• [What needs to be done]
Return, from the listing below, every line that includes "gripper".

━━━━━━━━

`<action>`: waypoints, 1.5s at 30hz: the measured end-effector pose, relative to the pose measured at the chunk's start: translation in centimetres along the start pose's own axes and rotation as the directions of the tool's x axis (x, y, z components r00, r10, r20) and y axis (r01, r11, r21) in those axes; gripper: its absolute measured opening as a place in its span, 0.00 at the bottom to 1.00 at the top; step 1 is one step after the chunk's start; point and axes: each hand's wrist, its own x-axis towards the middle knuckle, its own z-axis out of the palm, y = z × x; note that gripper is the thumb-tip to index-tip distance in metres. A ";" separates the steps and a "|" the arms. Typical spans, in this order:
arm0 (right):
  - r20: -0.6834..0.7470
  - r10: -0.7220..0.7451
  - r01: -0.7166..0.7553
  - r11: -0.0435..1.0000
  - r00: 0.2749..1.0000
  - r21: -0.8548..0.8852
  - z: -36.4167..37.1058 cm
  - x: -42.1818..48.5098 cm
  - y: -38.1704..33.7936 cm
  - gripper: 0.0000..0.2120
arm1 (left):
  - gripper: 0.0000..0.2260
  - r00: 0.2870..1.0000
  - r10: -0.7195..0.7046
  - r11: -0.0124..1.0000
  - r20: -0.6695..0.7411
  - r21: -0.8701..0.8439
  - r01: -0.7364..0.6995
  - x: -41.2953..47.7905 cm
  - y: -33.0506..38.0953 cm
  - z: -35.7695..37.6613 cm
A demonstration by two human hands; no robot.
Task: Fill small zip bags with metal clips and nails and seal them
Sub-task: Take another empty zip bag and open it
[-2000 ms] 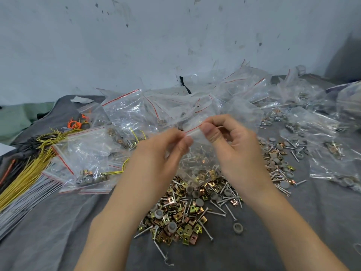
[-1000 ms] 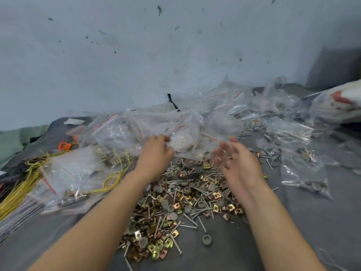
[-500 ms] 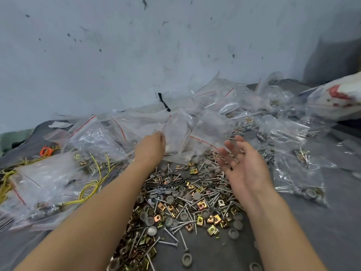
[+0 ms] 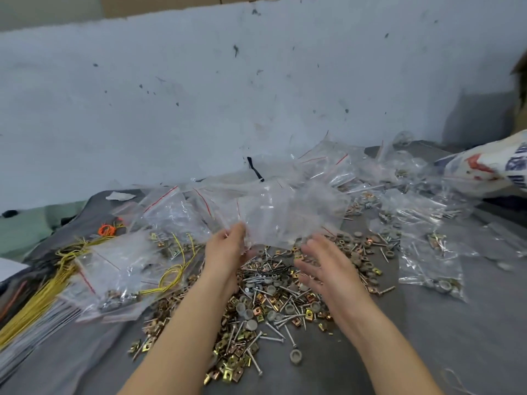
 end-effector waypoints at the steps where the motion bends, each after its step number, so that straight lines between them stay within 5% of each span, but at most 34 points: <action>1: 0.002 0.015 -0.015 0.999 1.000 -0.030 0.1 -0.1 0.3 0.16 | 0.08 0.998 -0.035 0.999 -0.042 0.007 0.035 0.5 -0.2 -0.3; 5: 0.012 0.071 -0.069 0.991 0.997 -0.115 0.4 0.1 1.0 0.19 | 0.12 0.986 -0.024 0.977 -0.167 0.206 0.059 3.1 -0.2 -1.4; 8: -0.003 0.088 -0.088 0.988 0.996 -0.125 0.6 1.0 1.1 0.19 | 0.16 0.911 0.270 0.877 -0.312 0.471 -0.098 4.0 0.9 -2.6; 10: -0.005 0.091 -0.091 0.987 0.996 -0.133 0.8 1.5 1.0 0.17 | 0.16 0.826 0.430 0.856 -0.364 0.455 -0.245 3.1 1.8 -3.2; 12: 0.007 0.080 -0.079 0.991 0.997 -0.112 1.2 1.8 0.8 0.15 | 0.14 0.828 0.504 0.847 -0.245 0.326 -0.419 1.3 2.2 -3.3; 15: 0.058 0.079 -0.080 0.997 0.995 0.007 2.1 1.8 0.7 0.16 | 0.10 0.900 0.427 0.888 0.086 0.152 -0.435 -2.2 1.9 -3.2; 17: 0.116 0.112 -0.127 0.983 0.987 0.134 2.5 1.7 1.0 0.21 | 0.10 0.917 0.363 0.920 0.162 0.092 -0.381 -3.8 1.1 -3.2; 23: 0.112 0.042 -0.067 0.968 0.993 0.240 2.6 1.1 0.8 0.19 | 0.11 0.966 0.209 0.971 0.151 0.082 -0.223 -5.0 0.1 -5.2; 31: 0.074 -0.085 0.088 0.995 0.994 -0.035 2.3 1.2 0.7 0.09 | 0.10 0.974 0.083 0.971 0.211 0.203 -0.127 -4.5 -0.5 -9.9; 34: 0.006 -0.118 0.118 0.993 0.993 -0.027 2.5 1.6 1.0 0.08 | 0.09 0.980 0.046 0.975 0.192 0.206 -0.087 -4.0 -0.6 -10.5; 40: 0.098 -0.083 0.094 0.988 0.992 -0.119 3.1 1.6 1.7 0.13 | 0.08 0.986 0.107 0.981 0.126 0.149 -0.126 -3.2 -0.7 -10.0; 45: 0.011 -0.188 0.188 0.973 0.982 -0.135 3.0 2.0 1.8 0.10 | 0.08 0.970 0.041 0.991 0.239 0.113 -0.070 -2.9 -0.5 -9.6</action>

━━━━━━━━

• [Answer space]
`<action>`: waypoints, 1.5s at 30hz: the measured end-effector pose, relative to the pose measured at the chunk's start: translation in centimetres along the start pose's own axes and rotation as the directions of the tool's x axis (x, y, z components r00, r10, r20) and y axis (r01, r11, r21) in those axes; gripper: its absolute measured opening as a place in its span, 0.00 at the bottom to 1.00 at the top; step 1 is one step after the chunk's start; point and axes: each hand's wrist, its own x-axis towards the middle knuckle, its own z-axis out of the palm, y = z × x; note that gripper is the thumb-tip to index-tip distance in metres. A ";" separates the steps and a "|" the arms. Typical spans, in this order:
  - gripper: 0.0000..0.2120
  - gripper: 0.0000..0.2260

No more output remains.